One of the main goals of this project is to investigate the signs in the conjectural functional equations for L-functions attached to abelian varieties, the so-called root numbers. Root numbers are important fundamental invariants that arise in connection with several influential conjectures of number theory and representation theory, such as Birch--Swinnerton-Dyer and parity conjectures, conjectural functional equations for L-functions, and Langlands program. In studying root numbers attached to abelian varieties over extensions of the base field arise the so-called twists of the root numbers by Galois representations, or twisted root numbers for short. Twisted root numbers attached to elliptic curves have been studied extensively. The main objective of this proposal is to extend the results obtained in that direction to abelian varieties. The methods to be employed come from the combination of representation theory with the theory of Serre and Tate of abelian varieties with potential good reduction and the uniformization theory of abelian varieties. Another part of the project is devoted to studying questions arising naturally in the context of the stratification theory of reductive groups over the field of formal Laurent series with complex coefficients. This theory developed by Goresky, Kottwitz, and MacPherson is important in connection with the affine Springer fibers studied by Kazhdan, Luzstig, Bezrukavnikov, Spaltenstein and others.
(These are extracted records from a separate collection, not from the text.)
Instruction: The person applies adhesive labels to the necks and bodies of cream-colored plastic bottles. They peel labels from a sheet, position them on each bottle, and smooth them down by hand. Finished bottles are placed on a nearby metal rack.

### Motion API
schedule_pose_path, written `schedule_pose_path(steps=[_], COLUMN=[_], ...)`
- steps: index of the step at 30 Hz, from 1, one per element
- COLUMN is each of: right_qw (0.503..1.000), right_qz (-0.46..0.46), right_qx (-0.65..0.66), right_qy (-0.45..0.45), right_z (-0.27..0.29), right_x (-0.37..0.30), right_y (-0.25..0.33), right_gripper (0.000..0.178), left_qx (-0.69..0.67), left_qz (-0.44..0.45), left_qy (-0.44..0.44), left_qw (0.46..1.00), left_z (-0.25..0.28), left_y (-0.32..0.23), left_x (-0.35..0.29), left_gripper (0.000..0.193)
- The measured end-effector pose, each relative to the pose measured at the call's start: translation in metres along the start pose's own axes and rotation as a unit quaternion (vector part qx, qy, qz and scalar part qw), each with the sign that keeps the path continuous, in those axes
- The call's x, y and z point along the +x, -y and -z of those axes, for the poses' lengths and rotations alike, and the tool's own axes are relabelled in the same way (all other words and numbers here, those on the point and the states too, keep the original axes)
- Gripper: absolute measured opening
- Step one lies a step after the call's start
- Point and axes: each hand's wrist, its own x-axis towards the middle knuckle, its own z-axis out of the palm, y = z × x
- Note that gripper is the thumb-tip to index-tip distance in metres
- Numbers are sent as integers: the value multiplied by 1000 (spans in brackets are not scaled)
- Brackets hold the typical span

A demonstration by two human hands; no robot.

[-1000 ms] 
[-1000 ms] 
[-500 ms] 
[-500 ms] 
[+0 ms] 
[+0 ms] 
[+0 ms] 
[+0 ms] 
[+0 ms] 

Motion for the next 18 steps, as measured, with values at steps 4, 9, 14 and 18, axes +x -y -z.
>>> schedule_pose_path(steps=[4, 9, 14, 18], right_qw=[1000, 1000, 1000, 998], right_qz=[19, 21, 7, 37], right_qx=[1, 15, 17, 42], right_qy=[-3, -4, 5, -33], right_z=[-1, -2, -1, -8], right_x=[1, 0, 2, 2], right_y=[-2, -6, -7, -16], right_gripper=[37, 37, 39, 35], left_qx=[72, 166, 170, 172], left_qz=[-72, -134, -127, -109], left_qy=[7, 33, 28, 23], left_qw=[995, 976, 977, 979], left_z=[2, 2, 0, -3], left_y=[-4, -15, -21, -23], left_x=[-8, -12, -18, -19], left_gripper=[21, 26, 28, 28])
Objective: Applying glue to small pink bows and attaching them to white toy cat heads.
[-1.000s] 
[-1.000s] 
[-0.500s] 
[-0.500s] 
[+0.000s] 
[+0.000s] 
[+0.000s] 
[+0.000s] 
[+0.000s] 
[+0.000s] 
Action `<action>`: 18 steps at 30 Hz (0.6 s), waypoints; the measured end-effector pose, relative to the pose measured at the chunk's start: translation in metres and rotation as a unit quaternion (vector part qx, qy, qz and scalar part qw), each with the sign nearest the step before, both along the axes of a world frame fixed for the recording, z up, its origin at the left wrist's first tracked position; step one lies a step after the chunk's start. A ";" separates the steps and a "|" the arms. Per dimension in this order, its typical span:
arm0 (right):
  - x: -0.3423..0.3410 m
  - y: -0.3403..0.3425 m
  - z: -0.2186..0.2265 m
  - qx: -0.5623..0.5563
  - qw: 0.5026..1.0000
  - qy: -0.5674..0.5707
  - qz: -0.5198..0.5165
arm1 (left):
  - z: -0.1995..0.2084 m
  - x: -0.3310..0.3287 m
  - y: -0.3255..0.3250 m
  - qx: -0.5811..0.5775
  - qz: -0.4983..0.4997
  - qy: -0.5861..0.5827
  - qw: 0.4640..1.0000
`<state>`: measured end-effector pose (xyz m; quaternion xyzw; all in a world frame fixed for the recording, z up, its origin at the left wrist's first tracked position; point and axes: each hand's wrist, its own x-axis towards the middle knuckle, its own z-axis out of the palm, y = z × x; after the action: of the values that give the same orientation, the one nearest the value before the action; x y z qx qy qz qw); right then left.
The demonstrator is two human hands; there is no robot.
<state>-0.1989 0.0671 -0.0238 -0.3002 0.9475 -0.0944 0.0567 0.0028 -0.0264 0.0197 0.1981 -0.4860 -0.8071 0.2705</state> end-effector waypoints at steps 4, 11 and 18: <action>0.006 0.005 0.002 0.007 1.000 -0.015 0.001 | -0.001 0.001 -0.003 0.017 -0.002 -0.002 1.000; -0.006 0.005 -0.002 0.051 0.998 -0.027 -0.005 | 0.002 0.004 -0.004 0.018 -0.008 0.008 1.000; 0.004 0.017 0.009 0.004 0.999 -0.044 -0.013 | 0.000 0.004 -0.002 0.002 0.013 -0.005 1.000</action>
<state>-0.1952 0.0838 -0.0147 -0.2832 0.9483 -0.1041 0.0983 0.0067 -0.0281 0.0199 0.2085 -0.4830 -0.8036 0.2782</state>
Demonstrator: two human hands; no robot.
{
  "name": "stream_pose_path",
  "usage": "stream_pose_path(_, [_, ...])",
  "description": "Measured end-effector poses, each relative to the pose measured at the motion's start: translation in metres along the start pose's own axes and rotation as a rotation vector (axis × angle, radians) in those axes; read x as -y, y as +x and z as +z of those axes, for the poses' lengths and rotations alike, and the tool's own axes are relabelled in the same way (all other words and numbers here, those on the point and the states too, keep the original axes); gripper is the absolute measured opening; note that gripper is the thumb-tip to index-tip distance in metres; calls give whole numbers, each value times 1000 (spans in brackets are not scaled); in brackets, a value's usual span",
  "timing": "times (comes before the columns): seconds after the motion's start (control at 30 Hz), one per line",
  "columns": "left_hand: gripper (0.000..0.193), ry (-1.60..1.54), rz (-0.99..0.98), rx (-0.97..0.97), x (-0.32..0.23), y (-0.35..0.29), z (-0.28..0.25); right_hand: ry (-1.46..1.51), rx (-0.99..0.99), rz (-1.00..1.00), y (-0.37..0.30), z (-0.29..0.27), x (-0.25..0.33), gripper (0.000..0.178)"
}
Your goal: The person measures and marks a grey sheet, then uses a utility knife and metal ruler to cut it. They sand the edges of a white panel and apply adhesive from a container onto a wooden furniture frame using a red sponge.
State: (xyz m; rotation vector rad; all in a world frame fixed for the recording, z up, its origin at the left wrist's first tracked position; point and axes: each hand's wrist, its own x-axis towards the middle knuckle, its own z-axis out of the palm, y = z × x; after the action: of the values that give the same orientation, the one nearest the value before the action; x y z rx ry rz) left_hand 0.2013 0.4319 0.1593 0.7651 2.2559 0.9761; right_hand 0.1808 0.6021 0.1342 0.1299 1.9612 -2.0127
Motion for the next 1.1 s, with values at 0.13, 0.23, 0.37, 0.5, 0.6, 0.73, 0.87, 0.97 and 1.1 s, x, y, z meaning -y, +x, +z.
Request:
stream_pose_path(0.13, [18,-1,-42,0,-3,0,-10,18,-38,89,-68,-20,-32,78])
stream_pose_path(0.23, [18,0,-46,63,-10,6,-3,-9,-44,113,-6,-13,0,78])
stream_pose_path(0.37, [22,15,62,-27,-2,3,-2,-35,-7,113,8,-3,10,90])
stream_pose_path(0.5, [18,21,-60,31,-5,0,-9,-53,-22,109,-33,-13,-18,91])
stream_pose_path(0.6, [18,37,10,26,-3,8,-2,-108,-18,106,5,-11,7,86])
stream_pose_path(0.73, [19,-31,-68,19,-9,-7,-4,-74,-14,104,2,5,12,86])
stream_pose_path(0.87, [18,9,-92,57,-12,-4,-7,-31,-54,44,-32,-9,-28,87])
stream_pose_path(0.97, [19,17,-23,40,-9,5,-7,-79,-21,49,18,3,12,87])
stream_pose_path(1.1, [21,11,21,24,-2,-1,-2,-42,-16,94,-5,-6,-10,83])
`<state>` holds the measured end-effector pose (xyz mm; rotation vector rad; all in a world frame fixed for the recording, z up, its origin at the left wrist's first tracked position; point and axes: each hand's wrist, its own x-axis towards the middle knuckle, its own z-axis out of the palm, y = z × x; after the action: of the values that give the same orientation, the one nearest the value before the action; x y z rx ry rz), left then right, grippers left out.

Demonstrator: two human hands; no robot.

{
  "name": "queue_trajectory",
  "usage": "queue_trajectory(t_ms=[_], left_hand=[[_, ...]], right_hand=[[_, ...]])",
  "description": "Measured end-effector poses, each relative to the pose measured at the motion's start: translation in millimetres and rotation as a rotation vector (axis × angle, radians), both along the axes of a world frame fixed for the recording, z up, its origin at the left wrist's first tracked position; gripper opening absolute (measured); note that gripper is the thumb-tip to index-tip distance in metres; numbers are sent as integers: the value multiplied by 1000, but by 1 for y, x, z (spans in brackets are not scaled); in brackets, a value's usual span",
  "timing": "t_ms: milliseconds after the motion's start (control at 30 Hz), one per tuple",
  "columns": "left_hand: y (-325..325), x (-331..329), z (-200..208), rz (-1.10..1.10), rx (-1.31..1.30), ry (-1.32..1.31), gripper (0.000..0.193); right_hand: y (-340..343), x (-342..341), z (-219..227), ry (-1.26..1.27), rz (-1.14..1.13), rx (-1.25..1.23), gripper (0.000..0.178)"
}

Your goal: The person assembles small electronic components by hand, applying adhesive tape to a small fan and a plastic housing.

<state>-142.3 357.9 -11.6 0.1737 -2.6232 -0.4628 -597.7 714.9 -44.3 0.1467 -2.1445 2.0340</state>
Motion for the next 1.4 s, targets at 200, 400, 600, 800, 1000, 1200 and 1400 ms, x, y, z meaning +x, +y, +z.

The theory of L-functions is a generalization of the classical theory of the well-known Riemann and Dedekind zeta-functions that originated in works by Hecke and Hasse at the first half of the last century. As zeta-functions have been used to study the distribution of prime numbers, L-functions were introduced to study the distribution of prime ideals in number fields, i.e., finite extensions of the field of rational numbers. One of the main themes in arithmetic algebraic geometry is to study L-functions attached to algebraic varieties, in particular to abelian varieties, which are higher-dimensional analogues of elliptic curves. Inseparable from the theory of L-functions is the notion of a root number--the sign in the conjectural functional equations for L-functions. The importance of studying root numbers lies in the fact that according to several famous conjectures in number theory they are believed to have deep connections to the arithmetic of the subject in question; for example, they may predict the existence of rational solutions to systems of algebraic equations or, in other words, the existence of rational points. Studying rational points on algebraic varieties in turn has its applications to cryptography: some public key cryptosystems are based on rational points of elliptic curves. One of the goals of this project is to study root numbers attached to abelian varieties.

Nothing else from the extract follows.